• Your task
Using the records that follow, copy every line containing the word "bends".
##########
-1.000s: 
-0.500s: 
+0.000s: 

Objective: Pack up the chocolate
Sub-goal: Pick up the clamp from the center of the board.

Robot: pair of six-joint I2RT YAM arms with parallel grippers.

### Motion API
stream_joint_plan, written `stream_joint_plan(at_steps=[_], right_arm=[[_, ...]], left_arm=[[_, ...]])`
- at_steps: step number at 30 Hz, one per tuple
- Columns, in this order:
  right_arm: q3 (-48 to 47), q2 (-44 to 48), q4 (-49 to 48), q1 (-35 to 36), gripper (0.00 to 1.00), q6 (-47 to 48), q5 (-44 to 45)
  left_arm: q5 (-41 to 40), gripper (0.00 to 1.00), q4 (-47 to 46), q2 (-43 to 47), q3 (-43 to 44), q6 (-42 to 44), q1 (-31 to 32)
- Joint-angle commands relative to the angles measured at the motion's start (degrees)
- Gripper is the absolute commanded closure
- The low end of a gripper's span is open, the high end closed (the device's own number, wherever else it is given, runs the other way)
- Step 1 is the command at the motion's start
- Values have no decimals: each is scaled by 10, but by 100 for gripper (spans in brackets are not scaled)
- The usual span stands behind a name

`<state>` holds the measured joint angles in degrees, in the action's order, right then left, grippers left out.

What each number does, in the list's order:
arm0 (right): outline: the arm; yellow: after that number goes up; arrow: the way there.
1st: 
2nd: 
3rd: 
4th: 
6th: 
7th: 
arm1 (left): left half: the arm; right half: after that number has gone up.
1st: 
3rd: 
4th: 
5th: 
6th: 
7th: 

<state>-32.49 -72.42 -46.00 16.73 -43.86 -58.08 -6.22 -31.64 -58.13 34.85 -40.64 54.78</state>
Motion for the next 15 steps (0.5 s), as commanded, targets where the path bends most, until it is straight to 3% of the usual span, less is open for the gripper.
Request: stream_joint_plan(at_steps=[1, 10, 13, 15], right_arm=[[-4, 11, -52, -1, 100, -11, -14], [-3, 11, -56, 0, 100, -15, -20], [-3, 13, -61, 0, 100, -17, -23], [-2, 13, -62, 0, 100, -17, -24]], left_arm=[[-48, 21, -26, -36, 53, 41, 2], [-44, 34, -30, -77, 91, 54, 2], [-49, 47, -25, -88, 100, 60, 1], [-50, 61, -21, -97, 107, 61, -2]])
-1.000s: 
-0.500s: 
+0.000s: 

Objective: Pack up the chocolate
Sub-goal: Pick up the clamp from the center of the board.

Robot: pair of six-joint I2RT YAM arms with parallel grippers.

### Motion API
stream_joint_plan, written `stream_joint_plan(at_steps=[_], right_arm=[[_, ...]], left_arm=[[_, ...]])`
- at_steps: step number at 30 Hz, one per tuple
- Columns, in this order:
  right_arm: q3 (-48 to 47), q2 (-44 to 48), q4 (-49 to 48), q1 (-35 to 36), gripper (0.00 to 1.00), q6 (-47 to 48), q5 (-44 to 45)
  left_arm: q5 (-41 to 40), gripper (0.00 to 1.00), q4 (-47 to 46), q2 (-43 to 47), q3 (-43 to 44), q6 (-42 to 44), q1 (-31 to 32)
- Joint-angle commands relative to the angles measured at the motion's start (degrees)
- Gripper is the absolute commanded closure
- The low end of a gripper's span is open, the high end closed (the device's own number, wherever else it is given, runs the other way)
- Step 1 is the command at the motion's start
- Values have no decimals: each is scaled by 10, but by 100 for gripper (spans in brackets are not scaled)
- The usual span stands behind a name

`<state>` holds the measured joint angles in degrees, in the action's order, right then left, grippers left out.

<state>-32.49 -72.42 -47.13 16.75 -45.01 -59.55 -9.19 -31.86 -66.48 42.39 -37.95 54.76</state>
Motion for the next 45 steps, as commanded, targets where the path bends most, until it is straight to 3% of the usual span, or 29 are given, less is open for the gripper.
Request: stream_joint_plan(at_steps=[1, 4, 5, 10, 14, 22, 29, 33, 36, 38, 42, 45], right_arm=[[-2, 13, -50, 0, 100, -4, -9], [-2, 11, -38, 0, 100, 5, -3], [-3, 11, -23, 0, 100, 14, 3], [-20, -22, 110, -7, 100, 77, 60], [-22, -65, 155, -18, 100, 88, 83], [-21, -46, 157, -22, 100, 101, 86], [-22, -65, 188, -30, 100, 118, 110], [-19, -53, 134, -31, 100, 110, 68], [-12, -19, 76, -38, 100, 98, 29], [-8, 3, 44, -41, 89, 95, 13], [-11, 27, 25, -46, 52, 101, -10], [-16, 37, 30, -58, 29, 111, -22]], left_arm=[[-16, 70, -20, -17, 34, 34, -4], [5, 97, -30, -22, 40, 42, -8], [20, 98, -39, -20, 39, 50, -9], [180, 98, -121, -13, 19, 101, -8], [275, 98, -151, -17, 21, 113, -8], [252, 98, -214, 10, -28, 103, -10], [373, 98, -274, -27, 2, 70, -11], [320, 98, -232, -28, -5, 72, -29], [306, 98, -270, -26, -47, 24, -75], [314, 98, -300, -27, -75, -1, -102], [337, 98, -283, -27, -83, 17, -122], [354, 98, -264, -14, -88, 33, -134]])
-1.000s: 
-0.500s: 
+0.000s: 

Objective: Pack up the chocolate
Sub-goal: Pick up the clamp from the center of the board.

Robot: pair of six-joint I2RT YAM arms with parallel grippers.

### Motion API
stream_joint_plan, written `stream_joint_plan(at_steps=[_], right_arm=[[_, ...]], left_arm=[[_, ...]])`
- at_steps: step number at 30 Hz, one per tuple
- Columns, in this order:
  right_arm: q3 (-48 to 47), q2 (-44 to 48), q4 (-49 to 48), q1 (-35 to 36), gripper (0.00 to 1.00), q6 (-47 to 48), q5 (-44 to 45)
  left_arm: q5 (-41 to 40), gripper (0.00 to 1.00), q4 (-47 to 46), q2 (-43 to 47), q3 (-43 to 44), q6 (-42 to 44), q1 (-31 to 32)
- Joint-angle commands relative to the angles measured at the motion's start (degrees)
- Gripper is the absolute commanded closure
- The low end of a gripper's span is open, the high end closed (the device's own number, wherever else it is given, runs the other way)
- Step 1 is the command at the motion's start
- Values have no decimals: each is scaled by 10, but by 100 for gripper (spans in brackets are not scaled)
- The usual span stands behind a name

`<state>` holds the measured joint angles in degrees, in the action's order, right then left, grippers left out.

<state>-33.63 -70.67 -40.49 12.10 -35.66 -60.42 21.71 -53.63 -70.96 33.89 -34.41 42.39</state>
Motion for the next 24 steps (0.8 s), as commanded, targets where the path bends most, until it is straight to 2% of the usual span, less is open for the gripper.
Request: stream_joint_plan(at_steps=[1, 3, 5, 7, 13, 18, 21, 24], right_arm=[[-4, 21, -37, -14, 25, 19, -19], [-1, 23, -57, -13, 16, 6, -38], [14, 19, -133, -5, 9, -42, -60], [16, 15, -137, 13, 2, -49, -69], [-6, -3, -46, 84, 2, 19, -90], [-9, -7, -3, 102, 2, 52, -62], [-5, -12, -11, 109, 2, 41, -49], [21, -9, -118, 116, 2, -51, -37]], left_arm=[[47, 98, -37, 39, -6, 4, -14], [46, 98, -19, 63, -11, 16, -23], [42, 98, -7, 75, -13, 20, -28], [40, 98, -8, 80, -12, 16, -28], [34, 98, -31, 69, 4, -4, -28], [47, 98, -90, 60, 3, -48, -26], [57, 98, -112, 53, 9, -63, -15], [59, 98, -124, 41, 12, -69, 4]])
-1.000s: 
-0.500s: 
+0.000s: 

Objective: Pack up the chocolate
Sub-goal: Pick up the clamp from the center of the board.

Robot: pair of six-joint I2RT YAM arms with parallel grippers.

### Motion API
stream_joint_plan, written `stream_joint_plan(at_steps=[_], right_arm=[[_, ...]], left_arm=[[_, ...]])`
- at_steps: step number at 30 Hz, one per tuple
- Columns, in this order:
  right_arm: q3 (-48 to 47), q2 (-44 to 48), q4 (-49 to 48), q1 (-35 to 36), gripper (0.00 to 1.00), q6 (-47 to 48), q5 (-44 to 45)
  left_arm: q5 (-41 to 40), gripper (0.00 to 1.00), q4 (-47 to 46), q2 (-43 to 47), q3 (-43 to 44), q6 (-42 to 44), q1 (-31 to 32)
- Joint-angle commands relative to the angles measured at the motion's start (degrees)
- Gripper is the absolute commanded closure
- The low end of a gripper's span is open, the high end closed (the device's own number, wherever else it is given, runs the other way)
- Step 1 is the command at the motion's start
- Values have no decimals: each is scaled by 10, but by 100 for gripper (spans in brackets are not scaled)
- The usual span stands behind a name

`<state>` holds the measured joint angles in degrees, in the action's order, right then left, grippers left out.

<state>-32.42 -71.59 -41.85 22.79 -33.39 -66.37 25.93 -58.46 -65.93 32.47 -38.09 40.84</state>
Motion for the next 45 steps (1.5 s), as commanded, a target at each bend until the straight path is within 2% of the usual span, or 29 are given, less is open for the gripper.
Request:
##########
• Exercise solution
Motion for the next 15 steps (0.5 s), as commanded, targets where the path bends most, until it is straight to 3% of the usual span, less is open for the gripper.
Motion for the next 45 steps, as commanded, targets where the path bends most, until it is straight to 3% of the usual span, or 29 are given, less is open for the gripper.
Motion for the next 24 steps (0.8 s), as commanded, targets where the path bends most, until it is straight to 2% of the usual span, less is open for the gripper.

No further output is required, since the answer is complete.